Institute of Theoretical Computer Science Analysis of Computer Systems Group

A Concurrent Program Logic with a Future and History

Roland Meyer, TU Braunschweig, Germany
Thomas Wies, New York University, USA
Sebastian Wolff, New York University, USA

Accepted for OOPSLA'22.

Abstract. Verifying fine-grained optimistic concurrent programs remains an open problem. Modern program logics provide abstraction mechanisms and compositional reasoning principles to deal with the inherent complexity. However, their use is mostly confined to pencil-and-paper or mechanized proofs. We devise a new separation logic geared towards the lacking automation. While local reasoning is known to be crucial for automation, we are the first to show how to retain this locality for (i) reasoning about inductive properties without the need for ghost code, and (ii) reasoning about computation histories in hindsight. We implemented our new logic in a tool and used it to automatically verify challenging concurrent search structures that require inductive properties and hindsight reasoning, such as the Harris set.

Quick Start
  1. Install Docker.
  2. Get the thing running in a Docker container:
    git clone --branch OOPSLA22 https://github.com/Wolff09/plankton.git plankton \
      && cd plankton \
      && docker build . -t plankton \
      && docker run -it plankton
    See Compilation and Installation
  3. Run the benchmarks in the Docker container: python3 benchmark.py
    See Benchmarking
  4. Presto!

Tool Overview

plankton is an experimental verifier for lock-free data structures. It verifies linearizability of input programs by constructing a Hoare-style proof in a novel program logics. Crucially, this program logic supports (i) reasoning about inductive properties and (ii) hindsight reasoning. Both techniques are performed in lock step with the program, avoiding the need for ghost code. To localize the proofs, the program logic incorporates (iii) flow reasoning.

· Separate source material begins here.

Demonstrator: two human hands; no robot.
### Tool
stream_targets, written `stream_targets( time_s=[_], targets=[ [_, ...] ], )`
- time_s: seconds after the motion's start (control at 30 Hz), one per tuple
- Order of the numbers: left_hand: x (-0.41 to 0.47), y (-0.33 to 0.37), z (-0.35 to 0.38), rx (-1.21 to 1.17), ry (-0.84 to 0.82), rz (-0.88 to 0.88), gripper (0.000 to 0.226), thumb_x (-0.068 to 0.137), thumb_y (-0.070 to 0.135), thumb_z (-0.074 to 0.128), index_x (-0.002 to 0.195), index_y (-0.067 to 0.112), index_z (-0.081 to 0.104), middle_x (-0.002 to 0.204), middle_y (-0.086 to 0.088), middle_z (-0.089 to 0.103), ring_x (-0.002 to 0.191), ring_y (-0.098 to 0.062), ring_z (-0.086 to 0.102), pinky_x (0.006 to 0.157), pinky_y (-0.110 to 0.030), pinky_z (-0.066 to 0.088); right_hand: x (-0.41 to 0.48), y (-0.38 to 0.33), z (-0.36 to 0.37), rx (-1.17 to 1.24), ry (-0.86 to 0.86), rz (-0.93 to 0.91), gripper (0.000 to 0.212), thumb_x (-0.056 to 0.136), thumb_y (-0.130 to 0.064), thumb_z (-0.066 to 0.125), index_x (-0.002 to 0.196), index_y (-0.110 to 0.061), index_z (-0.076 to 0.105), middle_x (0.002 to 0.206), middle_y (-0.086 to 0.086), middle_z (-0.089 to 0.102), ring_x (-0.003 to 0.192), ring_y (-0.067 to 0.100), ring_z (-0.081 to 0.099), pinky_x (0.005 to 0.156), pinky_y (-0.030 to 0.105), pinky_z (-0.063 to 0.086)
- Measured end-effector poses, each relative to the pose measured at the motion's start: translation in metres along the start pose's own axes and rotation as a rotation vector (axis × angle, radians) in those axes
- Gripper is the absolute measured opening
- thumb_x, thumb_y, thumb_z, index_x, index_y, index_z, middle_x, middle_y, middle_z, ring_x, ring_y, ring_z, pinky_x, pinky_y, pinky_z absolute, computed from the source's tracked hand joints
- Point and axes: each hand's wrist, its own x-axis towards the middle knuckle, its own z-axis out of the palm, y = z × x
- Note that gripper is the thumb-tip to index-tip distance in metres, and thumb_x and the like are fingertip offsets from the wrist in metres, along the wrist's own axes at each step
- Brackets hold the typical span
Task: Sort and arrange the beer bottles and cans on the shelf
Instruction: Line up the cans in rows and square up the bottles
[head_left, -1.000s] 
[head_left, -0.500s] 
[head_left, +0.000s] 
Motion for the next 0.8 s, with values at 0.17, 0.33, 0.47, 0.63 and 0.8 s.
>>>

plankton takes as input the program under scrutiny and a candidate node invariant. It then fully automatically generates a proof within our novel program logic, establishing that the given program is linearizable and does adhere to the given invariant.

A discussion on how to reproduce our experiments follows. Therefore, we walk through the installation, compilation, and benchmarking. In the end, we briefly link the concepts and techniques from the paper to our implementation.


Compilation and Installation

This section describes how to setup your system to repeat the benchmarks from the paper.

Download

The source code can be downloaded from GitHub:    GitHub release with tag OOPSLA22

Alternatively, you may wish to clone/download a potentially different version from GitHub:    GitHub repository

System Requirements

To compile this project you need CMake (>3.21), a GCC and G++ (>10.0), Java JRE (>1.6), and Z3 (v4.8.7). Compilation with CLAN (>12.0) is also possible. To run the benchmarking script, you need Pyton 3 (>3.5).

Z3 Version

For reproducing the results, it is paramount to use the correct Z3 version: v4.8.7. Versions >4.8.7 generally fail to run z3::solver::consequences(). If z3::solver::consequences() fails, plankton issues a warning and uses a backup procedure relying on z3::solver::check(). The backup procedure tremendously decreases performance, hence increases the runtime.

If you compile Z3 yourself, make sure to use GCC/G++ and not CLANG. We recommend to compile with GCC/G++ version 7.

Compilation

To build the project, do the following:


        cd path/to/plankton
        mkdir build
        cd build
        CXX=/path/to/CXX-compiler cmake .. -DCMAKE_INSTALL_PREFIX=/path/to/installation
        CXX=/path/to/CXX-compiler make
        make install
			

This creates a folder /path/to/installation/plankton at the specified location. This folder contains all binaries, scripts, and examples needed to reproduce the evaluation from the paper.

We recommend to use the -DCMAKE_INSTALL_PREFIX to specify a location where to install the tool. Omitting this flag will install the tool somewhere like /usr/local/. You can customize the folder that is appended to /path/to/installation by setting -DINSTALL_FOLDER appropriately in the cmake invocation.

You can omit the -DCMAKE_CXX_COMPILER option to use your system's default compiler.

Troubleshooting

There are some known issues you might run into.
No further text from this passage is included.